AIM OF THE EXERCISE: Although the records contain pictures, none belong in the copy: restate word for word only the lines from the one with "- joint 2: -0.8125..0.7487" through the one with "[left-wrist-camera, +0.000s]", both included.

MATERIAL TO PROCESS:
• • •
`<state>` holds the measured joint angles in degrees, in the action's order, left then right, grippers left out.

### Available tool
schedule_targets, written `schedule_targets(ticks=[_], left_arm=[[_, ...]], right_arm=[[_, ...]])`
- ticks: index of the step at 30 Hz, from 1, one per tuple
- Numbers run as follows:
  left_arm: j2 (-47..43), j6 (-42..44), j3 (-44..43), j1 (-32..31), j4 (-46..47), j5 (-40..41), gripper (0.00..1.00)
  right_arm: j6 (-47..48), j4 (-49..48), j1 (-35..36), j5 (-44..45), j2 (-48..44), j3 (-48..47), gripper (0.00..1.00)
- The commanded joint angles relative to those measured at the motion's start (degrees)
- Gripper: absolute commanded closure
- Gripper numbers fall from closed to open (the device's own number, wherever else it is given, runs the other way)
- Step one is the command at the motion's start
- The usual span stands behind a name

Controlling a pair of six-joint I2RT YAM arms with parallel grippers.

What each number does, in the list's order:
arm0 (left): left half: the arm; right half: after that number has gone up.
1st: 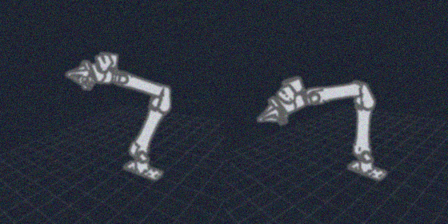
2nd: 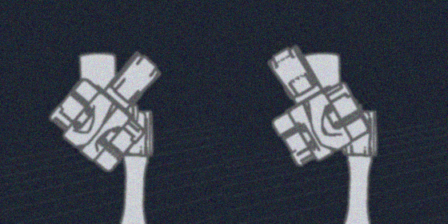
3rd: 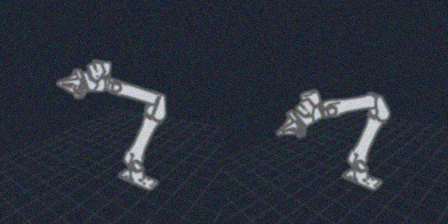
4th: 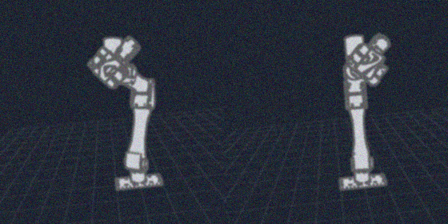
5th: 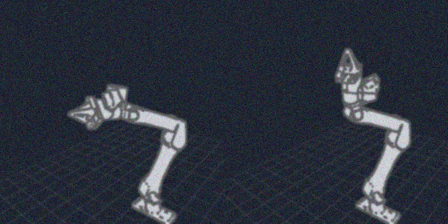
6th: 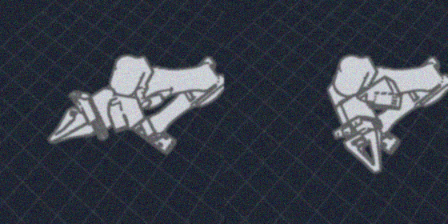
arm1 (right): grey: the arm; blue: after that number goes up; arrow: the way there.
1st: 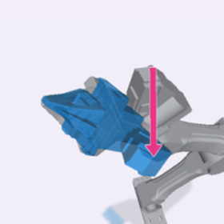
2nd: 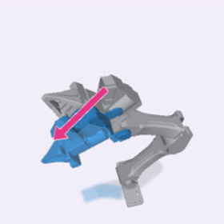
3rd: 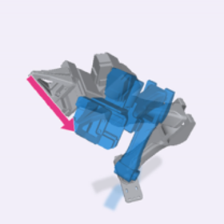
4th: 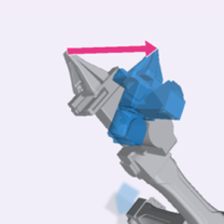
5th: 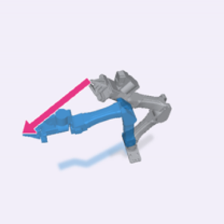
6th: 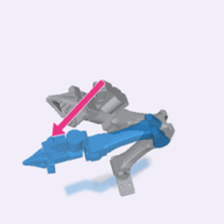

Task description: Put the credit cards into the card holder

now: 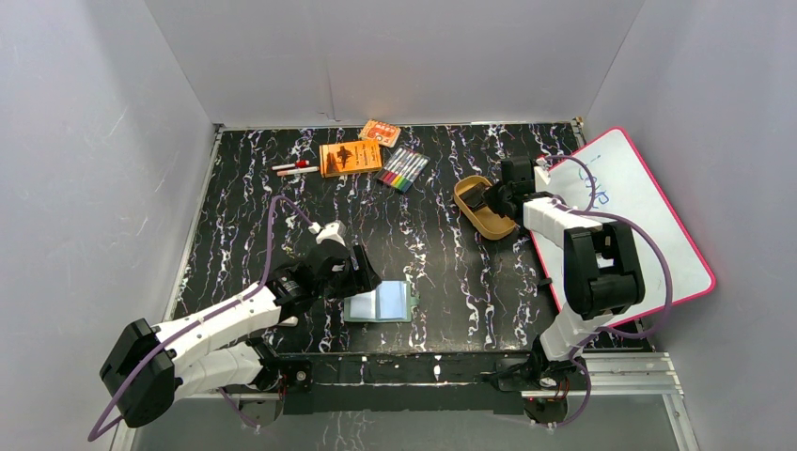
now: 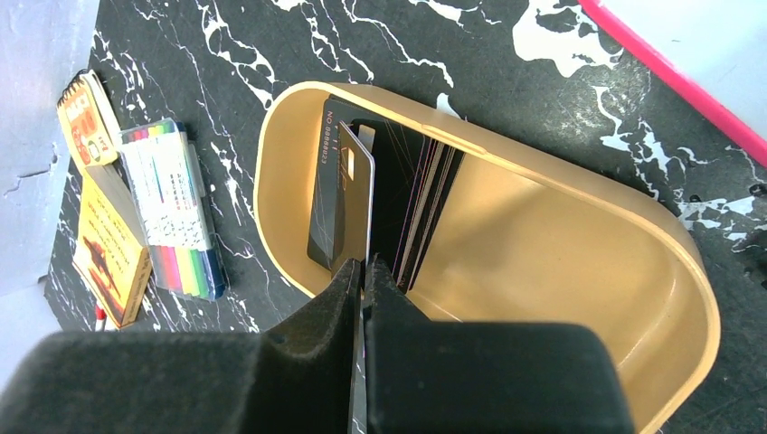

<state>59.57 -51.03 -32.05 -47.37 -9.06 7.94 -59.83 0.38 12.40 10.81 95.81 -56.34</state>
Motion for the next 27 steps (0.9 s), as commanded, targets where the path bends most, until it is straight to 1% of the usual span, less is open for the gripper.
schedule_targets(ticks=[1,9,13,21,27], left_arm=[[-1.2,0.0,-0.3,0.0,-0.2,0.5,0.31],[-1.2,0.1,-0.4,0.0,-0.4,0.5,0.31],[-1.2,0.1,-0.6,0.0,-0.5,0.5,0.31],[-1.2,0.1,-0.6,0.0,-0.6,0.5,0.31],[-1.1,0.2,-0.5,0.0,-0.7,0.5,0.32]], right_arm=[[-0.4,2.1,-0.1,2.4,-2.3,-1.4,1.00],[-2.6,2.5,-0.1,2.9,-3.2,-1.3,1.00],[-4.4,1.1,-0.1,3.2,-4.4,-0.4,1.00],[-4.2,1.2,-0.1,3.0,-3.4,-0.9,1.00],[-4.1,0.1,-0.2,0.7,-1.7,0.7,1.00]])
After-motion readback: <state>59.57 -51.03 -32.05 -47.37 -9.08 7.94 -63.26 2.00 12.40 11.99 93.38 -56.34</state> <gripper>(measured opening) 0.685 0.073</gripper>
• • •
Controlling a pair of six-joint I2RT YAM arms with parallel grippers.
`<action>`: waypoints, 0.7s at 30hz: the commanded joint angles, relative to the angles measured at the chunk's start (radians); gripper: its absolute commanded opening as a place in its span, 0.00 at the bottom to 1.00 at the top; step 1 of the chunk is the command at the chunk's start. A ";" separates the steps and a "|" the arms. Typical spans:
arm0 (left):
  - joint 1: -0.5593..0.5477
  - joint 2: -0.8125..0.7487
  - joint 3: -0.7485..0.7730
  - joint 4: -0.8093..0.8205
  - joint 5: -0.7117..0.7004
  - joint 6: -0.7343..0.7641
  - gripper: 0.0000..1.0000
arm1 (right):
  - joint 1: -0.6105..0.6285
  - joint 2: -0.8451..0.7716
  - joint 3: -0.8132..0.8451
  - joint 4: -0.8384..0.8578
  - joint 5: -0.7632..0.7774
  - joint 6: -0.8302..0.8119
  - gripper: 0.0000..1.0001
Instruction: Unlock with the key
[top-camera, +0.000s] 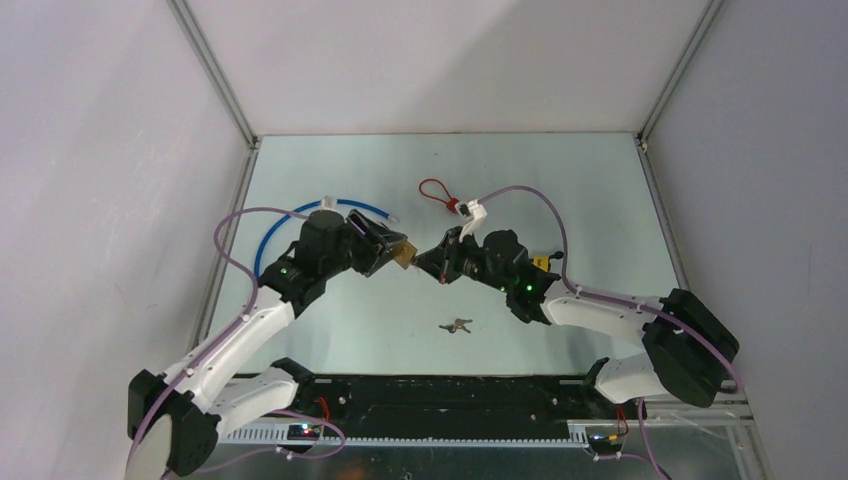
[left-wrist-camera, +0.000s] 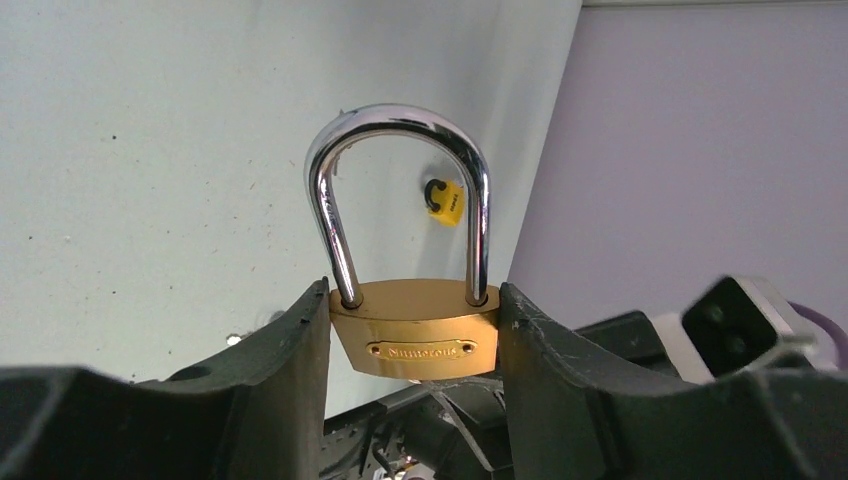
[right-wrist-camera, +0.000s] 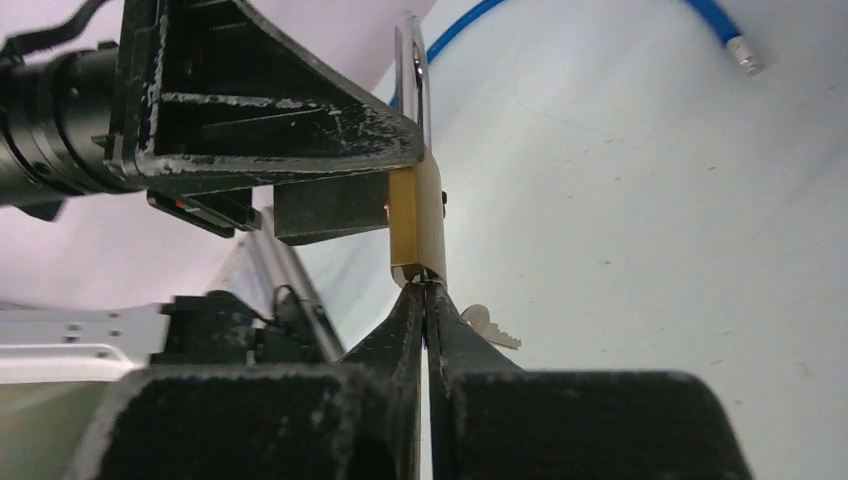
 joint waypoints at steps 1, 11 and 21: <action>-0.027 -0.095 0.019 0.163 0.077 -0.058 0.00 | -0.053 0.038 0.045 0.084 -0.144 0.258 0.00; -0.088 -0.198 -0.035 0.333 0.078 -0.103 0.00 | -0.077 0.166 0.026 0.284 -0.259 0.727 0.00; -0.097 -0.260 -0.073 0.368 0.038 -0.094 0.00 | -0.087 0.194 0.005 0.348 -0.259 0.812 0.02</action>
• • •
ANSWER BOX:
  - joint 2: -0.8125..0.7487
  - joint 3: -0.7485..0.7730
  - joint 4: -0.8093..0.8205
  - joint 5: -0.7117..0.7004
  - joint 6: -0.7343..0.7641
  - gripper: 0.0000..1.0000
arm1 (right):
  - joint 1: -0.6105..0.6285
  - joint 2: -0.8451..0.7716
  - joint 3: -0.8132..0.8451
  - joint 4: -0.8384..0.8578
  - joint 5: -0.7632..0.7774
  - joint 6: -0.8302..0.8119
  - gripper: 0.0000..1.0001
Instruction: Unlock with the key
[top-camera, +0.000s] 
[left-wrist-camera, +0.000s] 

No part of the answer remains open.